ASSIGNED TASK
For the records that follow, please set down exactly the lines between the one holding "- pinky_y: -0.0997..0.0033" and the one holding "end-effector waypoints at", inclusive, and only those.

[Dataset items]
....................

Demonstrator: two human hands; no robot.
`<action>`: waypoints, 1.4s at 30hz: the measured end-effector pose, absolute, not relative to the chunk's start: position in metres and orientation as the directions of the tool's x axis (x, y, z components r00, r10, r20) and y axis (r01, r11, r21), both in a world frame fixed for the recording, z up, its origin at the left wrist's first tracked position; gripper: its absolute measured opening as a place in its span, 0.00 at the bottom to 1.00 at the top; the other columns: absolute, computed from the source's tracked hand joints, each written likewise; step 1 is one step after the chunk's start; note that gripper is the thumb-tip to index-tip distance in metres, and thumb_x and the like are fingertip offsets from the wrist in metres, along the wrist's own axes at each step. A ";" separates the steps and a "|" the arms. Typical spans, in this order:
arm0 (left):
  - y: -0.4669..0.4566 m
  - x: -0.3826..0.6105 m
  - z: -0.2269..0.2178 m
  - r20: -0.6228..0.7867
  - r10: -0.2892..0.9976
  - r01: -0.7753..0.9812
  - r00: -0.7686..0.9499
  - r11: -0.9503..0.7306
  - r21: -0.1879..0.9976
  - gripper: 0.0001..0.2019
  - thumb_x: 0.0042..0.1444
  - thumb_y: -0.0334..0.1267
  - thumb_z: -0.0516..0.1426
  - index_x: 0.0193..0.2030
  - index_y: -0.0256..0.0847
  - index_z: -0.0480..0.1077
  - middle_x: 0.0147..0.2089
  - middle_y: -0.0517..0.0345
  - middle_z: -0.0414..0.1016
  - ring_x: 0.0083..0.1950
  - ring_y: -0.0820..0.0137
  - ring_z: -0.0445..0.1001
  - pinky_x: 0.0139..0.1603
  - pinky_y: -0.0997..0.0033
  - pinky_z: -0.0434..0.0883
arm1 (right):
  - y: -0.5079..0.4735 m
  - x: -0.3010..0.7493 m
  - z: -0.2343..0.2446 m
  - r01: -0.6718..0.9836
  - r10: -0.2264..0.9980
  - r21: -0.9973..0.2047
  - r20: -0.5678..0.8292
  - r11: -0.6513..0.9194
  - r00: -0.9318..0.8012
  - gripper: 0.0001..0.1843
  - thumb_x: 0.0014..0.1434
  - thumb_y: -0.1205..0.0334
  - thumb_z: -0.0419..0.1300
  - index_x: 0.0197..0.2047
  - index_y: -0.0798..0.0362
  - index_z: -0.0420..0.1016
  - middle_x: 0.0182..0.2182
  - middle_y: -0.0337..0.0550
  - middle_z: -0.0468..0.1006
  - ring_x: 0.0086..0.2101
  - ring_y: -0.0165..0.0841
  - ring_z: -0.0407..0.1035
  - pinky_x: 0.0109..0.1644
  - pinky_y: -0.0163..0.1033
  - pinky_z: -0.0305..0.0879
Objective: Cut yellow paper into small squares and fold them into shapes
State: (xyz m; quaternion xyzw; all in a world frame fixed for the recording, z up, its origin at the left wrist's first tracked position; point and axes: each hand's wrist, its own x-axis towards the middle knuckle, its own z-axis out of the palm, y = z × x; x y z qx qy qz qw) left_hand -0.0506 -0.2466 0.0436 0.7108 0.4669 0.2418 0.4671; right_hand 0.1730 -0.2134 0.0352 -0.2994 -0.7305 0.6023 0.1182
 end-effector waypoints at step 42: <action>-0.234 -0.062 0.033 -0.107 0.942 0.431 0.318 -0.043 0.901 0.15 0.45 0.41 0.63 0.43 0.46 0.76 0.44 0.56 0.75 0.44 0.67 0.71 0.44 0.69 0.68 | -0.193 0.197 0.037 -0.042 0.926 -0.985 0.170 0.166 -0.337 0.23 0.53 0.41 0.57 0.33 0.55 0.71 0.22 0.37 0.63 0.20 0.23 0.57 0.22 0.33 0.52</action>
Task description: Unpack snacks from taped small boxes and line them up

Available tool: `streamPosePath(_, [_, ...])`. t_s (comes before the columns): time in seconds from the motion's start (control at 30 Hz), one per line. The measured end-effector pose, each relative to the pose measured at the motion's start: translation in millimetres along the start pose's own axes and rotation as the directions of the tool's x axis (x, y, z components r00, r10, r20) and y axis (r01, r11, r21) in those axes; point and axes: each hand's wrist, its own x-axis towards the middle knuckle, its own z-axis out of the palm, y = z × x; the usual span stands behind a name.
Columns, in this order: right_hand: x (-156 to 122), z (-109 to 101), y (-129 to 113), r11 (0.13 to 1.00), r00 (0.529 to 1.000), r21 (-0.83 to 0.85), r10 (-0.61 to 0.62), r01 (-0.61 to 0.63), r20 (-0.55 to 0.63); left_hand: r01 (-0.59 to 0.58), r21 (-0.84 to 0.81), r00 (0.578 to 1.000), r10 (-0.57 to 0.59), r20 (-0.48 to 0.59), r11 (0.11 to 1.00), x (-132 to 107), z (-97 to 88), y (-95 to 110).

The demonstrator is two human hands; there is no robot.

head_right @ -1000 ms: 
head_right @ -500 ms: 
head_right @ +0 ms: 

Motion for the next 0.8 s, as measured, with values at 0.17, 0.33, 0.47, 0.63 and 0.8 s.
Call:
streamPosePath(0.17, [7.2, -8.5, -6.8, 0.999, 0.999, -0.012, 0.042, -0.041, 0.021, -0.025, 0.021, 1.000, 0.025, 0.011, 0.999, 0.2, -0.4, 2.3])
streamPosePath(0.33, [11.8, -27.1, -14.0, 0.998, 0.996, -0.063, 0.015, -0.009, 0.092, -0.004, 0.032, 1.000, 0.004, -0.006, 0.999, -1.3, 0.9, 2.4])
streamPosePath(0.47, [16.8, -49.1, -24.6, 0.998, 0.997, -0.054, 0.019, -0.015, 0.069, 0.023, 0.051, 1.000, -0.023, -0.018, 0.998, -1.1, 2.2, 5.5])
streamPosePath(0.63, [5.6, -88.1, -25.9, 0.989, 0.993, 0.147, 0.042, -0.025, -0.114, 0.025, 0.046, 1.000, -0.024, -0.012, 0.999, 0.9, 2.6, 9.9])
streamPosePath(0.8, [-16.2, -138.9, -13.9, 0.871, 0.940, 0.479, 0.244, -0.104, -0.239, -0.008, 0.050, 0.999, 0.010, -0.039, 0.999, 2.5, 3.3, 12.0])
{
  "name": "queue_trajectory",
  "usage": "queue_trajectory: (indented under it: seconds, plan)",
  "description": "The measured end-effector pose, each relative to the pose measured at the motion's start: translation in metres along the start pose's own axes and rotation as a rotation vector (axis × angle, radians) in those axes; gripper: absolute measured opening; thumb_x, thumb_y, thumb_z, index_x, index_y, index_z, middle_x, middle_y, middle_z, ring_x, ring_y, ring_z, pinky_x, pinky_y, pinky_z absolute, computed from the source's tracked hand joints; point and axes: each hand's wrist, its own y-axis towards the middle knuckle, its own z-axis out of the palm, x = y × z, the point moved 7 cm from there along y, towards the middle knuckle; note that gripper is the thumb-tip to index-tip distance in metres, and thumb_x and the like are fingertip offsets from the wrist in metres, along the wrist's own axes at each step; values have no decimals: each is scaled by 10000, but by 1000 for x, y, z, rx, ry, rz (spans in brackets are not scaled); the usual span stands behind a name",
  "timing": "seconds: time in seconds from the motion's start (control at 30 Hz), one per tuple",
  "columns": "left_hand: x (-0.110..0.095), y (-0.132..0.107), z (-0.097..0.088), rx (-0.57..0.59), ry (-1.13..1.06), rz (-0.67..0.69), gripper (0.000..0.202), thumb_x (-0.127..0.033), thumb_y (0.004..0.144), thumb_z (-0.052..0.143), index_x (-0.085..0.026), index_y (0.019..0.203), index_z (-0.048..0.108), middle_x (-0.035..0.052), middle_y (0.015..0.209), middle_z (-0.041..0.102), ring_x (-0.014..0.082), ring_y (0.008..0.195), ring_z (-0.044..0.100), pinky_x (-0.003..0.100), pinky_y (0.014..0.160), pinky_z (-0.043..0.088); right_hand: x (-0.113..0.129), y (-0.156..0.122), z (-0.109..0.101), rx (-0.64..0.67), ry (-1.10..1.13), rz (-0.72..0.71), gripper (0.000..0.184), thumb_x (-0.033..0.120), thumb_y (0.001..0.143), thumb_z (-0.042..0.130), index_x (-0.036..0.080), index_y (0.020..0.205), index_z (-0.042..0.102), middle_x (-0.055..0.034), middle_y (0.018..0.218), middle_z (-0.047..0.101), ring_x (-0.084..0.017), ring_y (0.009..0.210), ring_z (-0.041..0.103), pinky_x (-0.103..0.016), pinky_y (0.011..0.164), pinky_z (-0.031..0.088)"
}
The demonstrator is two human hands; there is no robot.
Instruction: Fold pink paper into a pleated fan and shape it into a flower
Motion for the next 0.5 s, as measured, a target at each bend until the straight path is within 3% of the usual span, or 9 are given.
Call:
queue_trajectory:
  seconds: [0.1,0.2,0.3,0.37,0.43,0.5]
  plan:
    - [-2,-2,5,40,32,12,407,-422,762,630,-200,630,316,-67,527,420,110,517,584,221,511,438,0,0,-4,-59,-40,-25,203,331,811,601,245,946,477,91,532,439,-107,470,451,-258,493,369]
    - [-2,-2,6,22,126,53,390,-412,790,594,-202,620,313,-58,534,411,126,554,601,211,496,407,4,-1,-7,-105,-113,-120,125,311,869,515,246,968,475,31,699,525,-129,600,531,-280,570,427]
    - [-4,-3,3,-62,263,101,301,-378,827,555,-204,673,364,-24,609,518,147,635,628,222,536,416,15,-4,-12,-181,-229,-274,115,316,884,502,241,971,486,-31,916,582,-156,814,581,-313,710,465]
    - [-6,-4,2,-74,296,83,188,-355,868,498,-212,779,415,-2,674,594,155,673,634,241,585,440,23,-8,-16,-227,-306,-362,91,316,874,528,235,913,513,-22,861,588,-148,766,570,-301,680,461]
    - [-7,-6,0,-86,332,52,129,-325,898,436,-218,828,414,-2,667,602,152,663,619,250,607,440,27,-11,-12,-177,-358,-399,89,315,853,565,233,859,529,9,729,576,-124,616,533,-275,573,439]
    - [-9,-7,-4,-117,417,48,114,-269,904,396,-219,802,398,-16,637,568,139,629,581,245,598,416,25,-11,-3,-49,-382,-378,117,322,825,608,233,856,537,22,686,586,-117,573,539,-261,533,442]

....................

RESPONSE TO THIS EXERCISE
  - pinky_y: -0.0997..0.0033
  - pinky_z: -0.0434..0.0883
arm1 (right):
  - y: -0.5079..0.4735 m
  - x: -0.3010..0.7493 m
  - z: -0.2343..0.2446 m
  - r01: -0.6718..0.9836
  - r10: -0.2264..0.9980
  - r21: -0.9973..0.2047
  - r20: -0.5678..0.8292
  - r11: -0.6513..0.9194
  - r00: -0.9318..0.8012
  - gripper: 0.0001..0.1843
  - thumb_x: 0.0014..0.1434
  - thumb_y: -0.1205..0.0334
  - thumb_z: -0.0419..0.1300
  - index_x: 0.0197..0.2047
  - index_y: -0.0798..0.0362
  - index_z: -0.0420..0.1016
  - middle_x: 0.0182..0.2182
  - middle_y: -0.0337..0.0550
  - middle_z: -0.0468..0.1006
  - ring_x: 0.0086..0.2101
  - ring_y: -0.0165..0.0841
  - ring_z: -0.0407..0.1035
  - pinky_x: 0.0109..0.1644
  - pinky_y: -0.0163..0.1033
  - pinky_z: -0.0305..0.0879
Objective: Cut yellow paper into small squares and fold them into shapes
State: (xyz m; quaternion xyzw; all in a world frame fixed for the recording, z up, its origin at the left wrist's first tracked position; point and axes: each hand's wrist, its own x-axis towards the middle knuckle, its own z-axis out of the palm, y = z × x; x y z qx qy qz qw) left_hand -0.0506 -0.2466 0.0436 0.7108 0.4669 0.2418 0.4671; right_hand 0.1730 -0.2134 0.0352 -0.2994 -0.7305 0.6023 0.1182
 end-effector waypoints at step 42: <action>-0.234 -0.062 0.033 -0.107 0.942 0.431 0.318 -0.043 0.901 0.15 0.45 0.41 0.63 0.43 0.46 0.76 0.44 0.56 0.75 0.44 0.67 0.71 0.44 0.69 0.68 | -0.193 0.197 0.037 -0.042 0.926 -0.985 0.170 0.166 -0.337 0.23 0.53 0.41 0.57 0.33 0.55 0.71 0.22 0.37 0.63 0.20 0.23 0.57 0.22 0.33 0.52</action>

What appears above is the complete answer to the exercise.